Work instruction: Copy out the data word for word, without any of its pictures.

Information shown:

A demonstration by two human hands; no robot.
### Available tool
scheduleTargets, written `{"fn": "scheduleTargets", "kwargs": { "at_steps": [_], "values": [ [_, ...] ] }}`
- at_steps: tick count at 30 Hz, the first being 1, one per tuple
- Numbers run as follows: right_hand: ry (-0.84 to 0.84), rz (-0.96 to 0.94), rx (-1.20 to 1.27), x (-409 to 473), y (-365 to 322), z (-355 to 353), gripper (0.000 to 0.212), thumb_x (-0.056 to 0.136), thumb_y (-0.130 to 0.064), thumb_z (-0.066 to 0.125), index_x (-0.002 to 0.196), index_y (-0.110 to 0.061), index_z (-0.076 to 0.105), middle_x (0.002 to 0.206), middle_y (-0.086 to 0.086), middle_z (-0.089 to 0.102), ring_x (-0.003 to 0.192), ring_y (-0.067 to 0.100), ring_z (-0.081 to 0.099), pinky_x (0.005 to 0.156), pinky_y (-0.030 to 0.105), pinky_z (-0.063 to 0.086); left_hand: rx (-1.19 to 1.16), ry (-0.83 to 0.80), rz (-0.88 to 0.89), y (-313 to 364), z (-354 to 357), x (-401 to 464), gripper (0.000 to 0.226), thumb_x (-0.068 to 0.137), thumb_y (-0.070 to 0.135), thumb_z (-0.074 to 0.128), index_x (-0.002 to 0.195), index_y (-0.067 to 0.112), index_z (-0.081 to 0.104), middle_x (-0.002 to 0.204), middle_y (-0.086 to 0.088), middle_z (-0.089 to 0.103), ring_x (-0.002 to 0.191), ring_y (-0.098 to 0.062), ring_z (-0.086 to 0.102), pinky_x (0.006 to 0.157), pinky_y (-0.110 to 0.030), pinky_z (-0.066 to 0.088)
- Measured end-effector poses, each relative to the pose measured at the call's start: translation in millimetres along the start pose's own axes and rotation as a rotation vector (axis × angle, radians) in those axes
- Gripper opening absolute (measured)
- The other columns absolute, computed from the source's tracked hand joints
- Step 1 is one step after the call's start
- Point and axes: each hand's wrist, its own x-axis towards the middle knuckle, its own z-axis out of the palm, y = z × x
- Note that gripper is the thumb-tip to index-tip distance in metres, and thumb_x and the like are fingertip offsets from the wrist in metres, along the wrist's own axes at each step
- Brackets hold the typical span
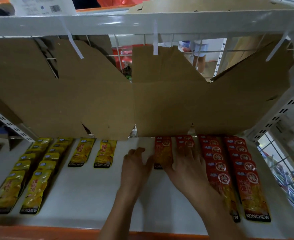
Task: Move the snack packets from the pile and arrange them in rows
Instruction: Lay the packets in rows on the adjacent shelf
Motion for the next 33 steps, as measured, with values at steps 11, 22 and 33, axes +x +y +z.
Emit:
{"fn": "scheduleTargets", "kwargs": {
  "at_steps": [11, 22, 33],
  "values": [
    [-0.236, -0.263, -0.079, -41.1, -50.6, 12.9, 0.076, 0.091, -0.067, 0.039, 0.152, -0.024, 0.024, 0.157, 0.011, 0.023, 0.147, 0.034, 0.015, 0.120, 0.051, 0.006, 0.309, 0.109, -0.104, -45.8, -54.9, -75.0, 0.067, 0.091, 0.059, 0.052, 0.139, 0.012, 0.054, 0.145, -0.020, 0.050, 0.138, -0.041, 0.039, 0.108, -0.047, 0.038],
    [-0.325, -0.539, -0.165, -89.6, -161.0, 36.7, 0.073, 0.088, -0.060, 0.048, 0.148, -0.022, 0.030, 0.153, 0.011, 0.028, 0.139, 0.031, 0.024, 0.114, 0.047, 0.021, 0.293, 0.153, -0.405, -125.4, -131.2, -160.2, 0.073, 0.094, 0.066, 0.041, 0.154, 0.024, 0.030, 0.163, -0.008, 0.023, 0.152, -0.028, 0.012, 0.122, -0.042, 0.015],
    [-0.335, -0.761, -0.154, -164.5, -317.8, 90.1, 0.081, 0.092, -0.061, 0.049, 0.155, -0.022, 0.016, 0.163, 0.012, 0.011, 0.149, 0.033, 0.010, 0.120, 0.047, 0.016, 0.332, 0.238, -0.556, -241.9, -244.0, -242.9, 0.071, 0.094, 0.063, 0.046, 0.152, 0.026, 0.030, 0.162, -0.006, 0.023, 0.151, -0.028, 0.013, 0.121, -0.045, 0.017]
  ]
}}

Final answer:
A demonstration by two human hands; no robot.
### Available tool
scheduleTargets, written `{"fn": "scheduleTargets", "kwargs": { "at_steps": [_], "values": [ [_, ...] ] }}`
- at_steps: tick count at 30 Hz, the first being 1, one per tuple
- Numbers run as follows: right_hand: ry (-0.84 to 0.84), rz (-0.96 to 0.94), rx (-1.20 to 1.27), x (-409 to 473), y (-365 to 322), z (-355 to 353), gripper (0.000 to 0.212), thumb_x (-0.056 to 0.136), thumb_y (-0.130 to 0.064), thumb_z (-0.066 to 0.125), index_x (-0.002 to 0.196), index_y (-0.110 to 0.061), index_z (-0.076 to 0.105), middle_x (0.002 to 0.206), middle_y (-0.086 to 0.086), middle_z (-0.089 to 0.102), ring_x (-0.003 to 0.192), ring_y (-0.067 to 0.100), ring_z (-0.081 to 0.099), pinky_x (0.005 to 0.156), pinky_y (-0.030 to 0.105), pinky_z (-0.063 to 0.086); left_hand: rx (-1.19 to 1.16), ry (-0.83 to 0.80), rz (-0.88 to 0.89), y (-313 to 364), z (-354 to 357), x (-401 to 464), gripper (0.000 to 0.226), thumb_x (-0.068 to 0.137), thumb_y (-0.070 to 0.135), thumb_z (-0.074 to 0.128), index_x (-0.002 to 0.195), index_y (-0.067 to 0.112), index_z (-0.081 to 0.104), middle_x (-0.002 to 0.204), middle_y (-0.086 to 0.088), middle_z (-0.089 to 0.103), ring_x (-0.002 to 0.191), ring_y (-0.098 to 0.062), ring_z (-0.086 to 0.102), pinky_x (0.006 to 0.157), pinky_y (-0.110 to 0.030), pinky_z (-0.066 to 0.088)
- Measured end-effector poses, each relative to the pose measured at the call's start: translation in millimetres along the start pose's own axes and rotation as a rotation vector (axis × angle, radians) in those axes
- Gripper opening absolute (measured)
- The other columns absolute, computed from the source's tracked hand joints
- Step 1 is one step after the call's start
- Point and axes: each hand's wrist, its own x-axis towards the middle knuckle, its own z-axis out of the palm, y = z × x
- Note that gripper is the thumb-tip to index-tip distance in metres, and thumb_x and the like are fingertip offsets from the wrist in metres, along the wrist's own axes at each step
- Brackets hold the typical span
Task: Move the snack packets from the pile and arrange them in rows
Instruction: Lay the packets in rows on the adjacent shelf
Motion for the next 33 steps, as measured, with values at steps 11, 22 and 33, axes +x +y +z.
Emit:
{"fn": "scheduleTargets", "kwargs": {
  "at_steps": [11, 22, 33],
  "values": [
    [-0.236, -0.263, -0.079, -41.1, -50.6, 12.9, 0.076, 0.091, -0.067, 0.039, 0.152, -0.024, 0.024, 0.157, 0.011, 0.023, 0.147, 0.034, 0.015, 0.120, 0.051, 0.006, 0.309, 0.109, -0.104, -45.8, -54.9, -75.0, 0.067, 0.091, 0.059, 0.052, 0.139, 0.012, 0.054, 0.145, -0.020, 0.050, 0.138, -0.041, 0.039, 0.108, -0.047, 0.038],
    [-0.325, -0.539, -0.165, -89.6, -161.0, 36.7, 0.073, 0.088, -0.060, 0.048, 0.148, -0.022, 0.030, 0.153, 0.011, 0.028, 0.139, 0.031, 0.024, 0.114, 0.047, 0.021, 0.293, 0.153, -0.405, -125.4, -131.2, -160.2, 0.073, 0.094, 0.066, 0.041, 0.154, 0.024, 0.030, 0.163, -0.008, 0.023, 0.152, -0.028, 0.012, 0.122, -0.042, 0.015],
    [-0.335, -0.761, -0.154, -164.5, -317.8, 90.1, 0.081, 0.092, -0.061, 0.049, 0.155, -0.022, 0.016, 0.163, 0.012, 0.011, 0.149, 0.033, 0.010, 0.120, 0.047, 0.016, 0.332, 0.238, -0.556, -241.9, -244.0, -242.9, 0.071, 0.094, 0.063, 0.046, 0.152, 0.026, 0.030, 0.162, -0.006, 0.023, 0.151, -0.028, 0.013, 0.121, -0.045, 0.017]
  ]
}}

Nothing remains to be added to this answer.